PostgreSQL EXPLAIN Output Explained

munk-a · on May 28, 2021

The article touched on some caveats but missed what I think is a big one - you really want to capture any detailed explains from environments as close to production as possible. Different table statistics can cause the planner to go in wildly different directions and while faster is always better it is very easy to accidentally get caught up trying to sink a lot of effort into making a query more performant that was running slow due to thrashing in ram on a dev-box.

Explain (analyze at least - which you should always use) is a lot less theoretical than you might assume. That can make it a bit more onerous to execute but it ends up adding a lot of value to the statistics when you gather them.

Oh also - query caching on postgres is a thing so if you're worried about performance from a cold state don't forget to clear caches before executing. And if anyone has any good suggestions around tools to screw up table statistics I haven't found a good one that I like yet.

samokhvalov · on May 28, 2021

> Different table statistics can cause the planner to go in wildly different directions

Exactly. That's why my team and I (Postgres.ai) have developed Database Lab Engine [1] and a chatops tool for SQL optimization, Joe bot [2], both are open-source (AGPLv3).

EXPLAIN (ANALYZE, BUFFERS) has to be executed on the same-size DB, with properly adjusted Postgres configuration.

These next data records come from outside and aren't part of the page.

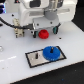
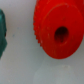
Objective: Insert the blue gear onto the right peg, followed by the red gear
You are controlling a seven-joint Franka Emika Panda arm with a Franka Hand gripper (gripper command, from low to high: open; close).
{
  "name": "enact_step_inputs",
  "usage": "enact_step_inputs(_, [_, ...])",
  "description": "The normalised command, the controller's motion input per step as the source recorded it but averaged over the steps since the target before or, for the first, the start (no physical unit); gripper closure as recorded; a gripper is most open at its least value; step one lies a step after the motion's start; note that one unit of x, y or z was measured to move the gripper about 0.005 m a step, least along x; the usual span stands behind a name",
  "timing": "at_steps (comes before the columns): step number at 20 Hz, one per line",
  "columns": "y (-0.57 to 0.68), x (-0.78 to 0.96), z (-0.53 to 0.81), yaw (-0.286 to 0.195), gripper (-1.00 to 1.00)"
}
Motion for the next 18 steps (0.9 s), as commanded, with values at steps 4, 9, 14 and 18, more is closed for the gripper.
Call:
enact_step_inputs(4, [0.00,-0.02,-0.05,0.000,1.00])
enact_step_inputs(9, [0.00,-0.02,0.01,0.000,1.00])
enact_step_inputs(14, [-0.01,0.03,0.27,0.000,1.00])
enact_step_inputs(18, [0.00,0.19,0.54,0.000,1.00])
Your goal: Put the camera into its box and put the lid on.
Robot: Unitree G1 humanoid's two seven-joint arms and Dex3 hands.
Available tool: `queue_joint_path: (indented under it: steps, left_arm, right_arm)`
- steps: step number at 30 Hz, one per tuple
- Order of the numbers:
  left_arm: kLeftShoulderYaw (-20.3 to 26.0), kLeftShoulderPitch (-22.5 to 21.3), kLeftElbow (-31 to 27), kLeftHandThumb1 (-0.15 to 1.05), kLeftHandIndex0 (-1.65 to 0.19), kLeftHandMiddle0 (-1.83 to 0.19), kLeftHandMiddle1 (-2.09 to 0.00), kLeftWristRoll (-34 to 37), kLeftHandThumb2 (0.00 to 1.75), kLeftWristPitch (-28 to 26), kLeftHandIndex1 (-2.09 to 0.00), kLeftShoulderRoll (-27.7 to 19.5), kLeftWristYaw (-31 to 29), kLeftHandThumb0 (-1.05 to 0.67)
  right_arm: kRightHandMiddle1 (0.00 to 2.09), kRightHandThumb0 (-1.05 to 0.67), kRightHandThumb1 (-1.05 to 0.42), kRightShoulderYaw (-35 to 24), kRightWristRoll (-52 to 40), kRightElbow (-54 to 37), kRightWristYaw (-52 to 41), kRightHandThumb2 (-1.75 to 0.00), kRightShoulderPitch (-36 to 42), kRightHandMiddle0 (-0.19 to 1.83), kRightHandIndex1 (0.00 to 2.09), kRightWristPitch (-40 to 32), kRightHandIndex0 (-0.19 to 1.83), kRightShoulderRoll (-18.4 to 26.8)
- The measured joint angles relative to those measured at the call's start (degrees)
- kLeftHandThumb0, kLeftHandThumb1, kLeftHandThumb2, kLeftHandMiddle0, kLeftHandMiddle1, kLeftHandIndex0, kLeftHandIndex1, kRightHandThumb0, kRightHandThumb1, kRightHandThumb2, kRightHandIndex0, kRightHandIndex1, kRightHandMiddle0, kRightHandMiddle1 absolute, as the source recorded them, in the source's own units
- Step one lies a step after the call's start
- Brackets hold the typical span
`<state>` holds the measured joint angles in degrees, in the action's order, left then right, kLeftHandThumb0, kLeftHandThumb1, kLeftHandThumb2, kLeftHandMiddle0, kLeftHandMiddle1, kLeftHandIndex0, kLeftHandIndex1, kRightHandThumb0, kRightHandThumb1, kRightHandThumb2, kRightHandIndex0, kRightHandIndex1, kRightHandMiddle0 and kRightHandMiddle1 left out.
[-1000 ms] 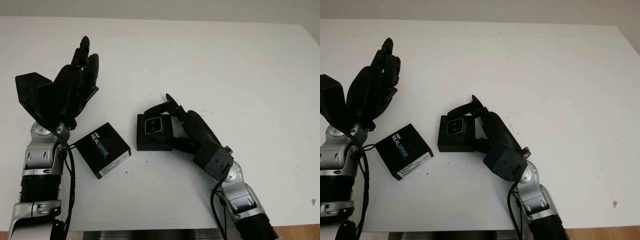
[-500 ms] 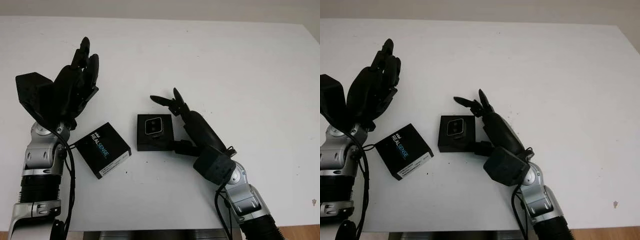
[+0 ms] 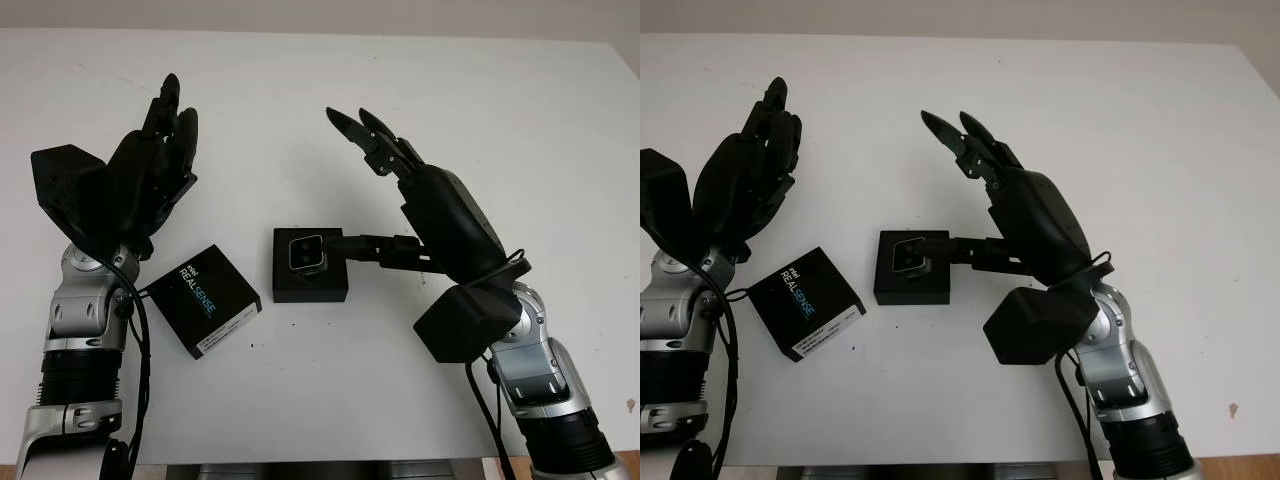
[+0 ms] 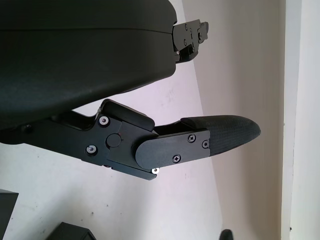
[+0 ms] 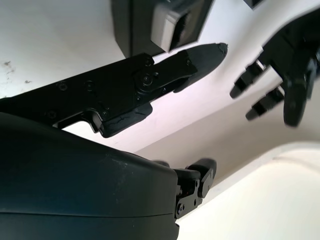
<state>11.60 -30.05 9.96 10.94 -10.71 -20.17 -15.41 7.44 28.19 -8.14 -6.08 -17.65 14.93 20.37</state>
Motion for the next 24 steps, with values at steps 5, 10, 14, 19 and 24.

Interesting, that the machine you might using for query plan troubleshooting, can have less RAM and different hardware in general – it doesn't matter for the planner. Even shared_buffers doesn't matter – you can set effective_cache_size matching production (this trick we use in Database Lab when hardware is weaker than on production).

As for the cache states – very good point as well. I'm advocating for buffers- or rows-centric approach: first, optimization should be done to reduce the numbers of buffers or, if you're working with "logical" (dump/restore) copy of the database rather than "physical" (PGDATA copy, keeping the same data layout, including bloat, etc.) – the fewer the numbers, the better. Only then, you pay attention to timing – and keep in mind what can happen under the worst conditions (everything is read from disk), if it makes sense.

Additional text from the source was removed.